## Task item
Filter the data below for the string "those" and copy each matching line.

## Data for this task
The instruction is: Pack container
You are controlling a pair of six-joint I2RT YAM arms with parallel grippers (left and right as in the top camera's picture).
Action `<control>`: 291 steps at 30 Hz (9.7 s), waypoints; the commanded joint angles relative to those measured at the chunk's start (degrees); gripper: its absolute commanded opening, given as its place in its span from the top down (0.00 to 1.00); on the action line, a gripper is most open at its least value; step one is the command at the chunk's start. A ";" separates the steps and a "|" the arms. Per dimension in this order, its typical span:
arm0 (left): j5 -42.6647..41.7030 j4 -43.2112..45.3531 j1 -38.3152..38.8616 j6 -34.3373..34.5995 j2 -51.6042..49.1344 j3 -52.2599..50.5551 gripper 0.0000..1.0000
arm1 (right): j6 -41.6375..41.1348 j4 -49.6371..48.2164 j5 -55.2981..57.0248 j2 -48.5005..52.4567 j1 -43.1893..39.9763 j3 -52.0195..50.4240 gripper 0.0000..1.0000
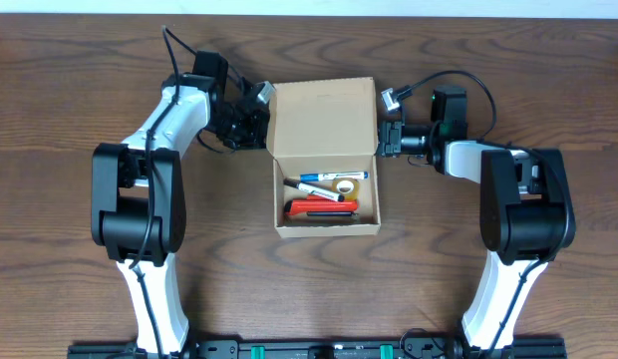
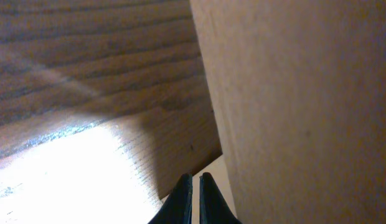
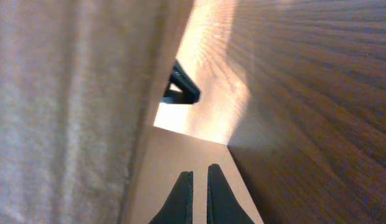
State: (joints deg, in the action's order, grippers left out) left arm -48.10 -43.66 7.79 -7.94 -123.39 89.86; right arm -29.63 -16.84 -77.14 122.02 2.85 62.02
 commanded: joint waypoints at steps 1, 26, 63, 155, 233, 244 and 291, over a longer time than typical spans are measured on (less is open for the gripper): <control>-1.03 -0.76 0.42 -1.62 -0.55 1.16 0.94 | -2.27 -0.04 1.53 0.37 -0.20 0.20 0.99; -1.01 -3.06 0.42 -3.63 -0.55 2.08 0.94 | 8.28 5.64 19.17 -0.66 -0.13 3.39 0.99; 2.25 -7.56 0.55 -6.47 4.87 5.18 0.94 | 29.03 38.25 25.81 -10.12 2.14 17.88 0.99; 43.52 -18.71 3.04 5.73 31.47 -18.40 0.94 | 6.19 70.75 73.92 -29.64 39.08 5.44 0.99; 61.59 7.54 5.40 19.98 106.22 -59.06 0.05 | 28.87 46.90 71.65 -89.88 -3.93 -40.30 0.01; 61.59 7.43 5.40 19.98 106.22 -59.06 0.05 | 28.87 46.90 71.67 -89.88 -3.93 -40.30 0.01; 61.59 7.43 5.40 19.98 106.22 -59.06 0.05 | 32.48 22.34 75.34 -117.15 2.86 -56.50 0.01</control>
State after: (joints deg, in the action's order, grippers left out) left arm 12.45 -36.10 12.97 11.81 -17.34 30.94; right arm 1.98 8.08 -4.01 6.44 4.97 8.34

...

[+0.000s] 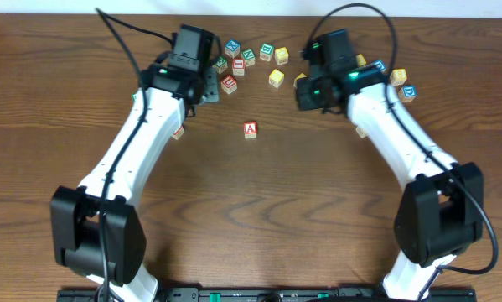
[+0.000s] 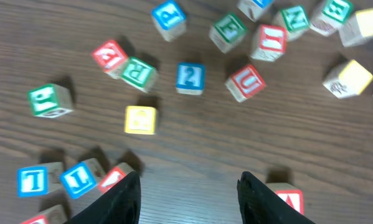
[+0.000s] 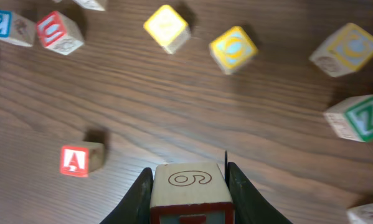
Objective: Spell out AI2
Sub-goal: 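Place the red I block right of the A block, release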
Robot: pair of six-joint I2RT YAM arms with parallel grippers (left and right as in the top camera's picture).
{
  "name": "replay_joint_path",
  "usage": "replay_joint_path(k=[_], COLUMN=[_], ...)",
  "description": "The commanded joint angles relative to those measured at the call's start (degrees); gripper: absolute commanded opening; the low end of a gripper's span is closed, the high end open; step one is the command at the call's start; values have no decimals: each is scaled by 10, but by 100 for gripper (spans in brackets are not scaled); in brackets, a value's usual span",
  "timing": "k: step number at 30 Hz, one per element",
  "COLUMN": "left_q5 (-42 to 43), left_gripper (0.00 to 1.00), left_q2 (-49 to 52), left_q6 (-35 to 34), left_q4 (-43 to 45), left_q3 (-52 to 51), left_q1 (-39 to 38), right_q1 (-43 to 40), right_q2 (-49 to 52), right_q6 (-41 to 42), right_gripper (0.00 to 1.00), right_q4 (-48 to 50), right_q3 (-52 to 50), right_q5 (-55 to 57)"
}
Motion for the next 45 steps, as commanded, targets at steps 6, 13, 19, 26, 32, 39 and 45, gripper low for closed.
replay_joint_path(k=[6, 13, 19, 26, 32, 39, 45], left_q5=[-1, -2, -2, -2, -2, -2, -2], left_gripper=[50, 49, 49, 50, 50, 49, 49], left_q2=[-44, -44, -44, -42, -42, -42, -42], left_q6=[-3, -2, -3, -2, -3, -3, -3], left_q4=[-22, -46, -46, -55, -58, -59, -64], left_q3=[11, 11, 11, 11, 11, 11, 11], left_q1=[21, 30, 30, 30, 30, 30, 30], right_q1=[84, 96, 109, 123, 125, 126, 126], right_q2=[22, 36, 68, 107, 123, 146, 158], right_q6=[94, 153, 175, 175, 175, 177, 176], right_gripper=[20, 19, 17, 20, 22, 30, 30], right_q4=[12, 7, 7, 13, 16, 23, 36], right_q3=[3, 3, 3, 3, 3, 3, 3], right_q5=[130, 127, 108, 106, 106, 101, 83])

## Problem solution
Action `<control>`: 291 steps at 30 Hz (9.7 s), waypoints; the commanded joint angles relative to those measured at the chunk's start (degrees); gripper: its absolute commanded opening, given as its place in its span from the top down (0.00 to 1.00); on the action line, a gripper is most open at its least value; step one is the command at the chunk's start. A ";" separates the steps and a "|" the arms. Per dimension in this order, its typical span:
  "description": "The commanded joint angles relative to those measured at the call's start (degrees); gripper: absolute commanded opening; the low end of a gripper's span is closed, the high end open; step one is the command at the call's start; values have no decimals: each is scaled by 10, but by 100 for gripper (spans in brackets are not scaled); in brackets, a value's usual span",

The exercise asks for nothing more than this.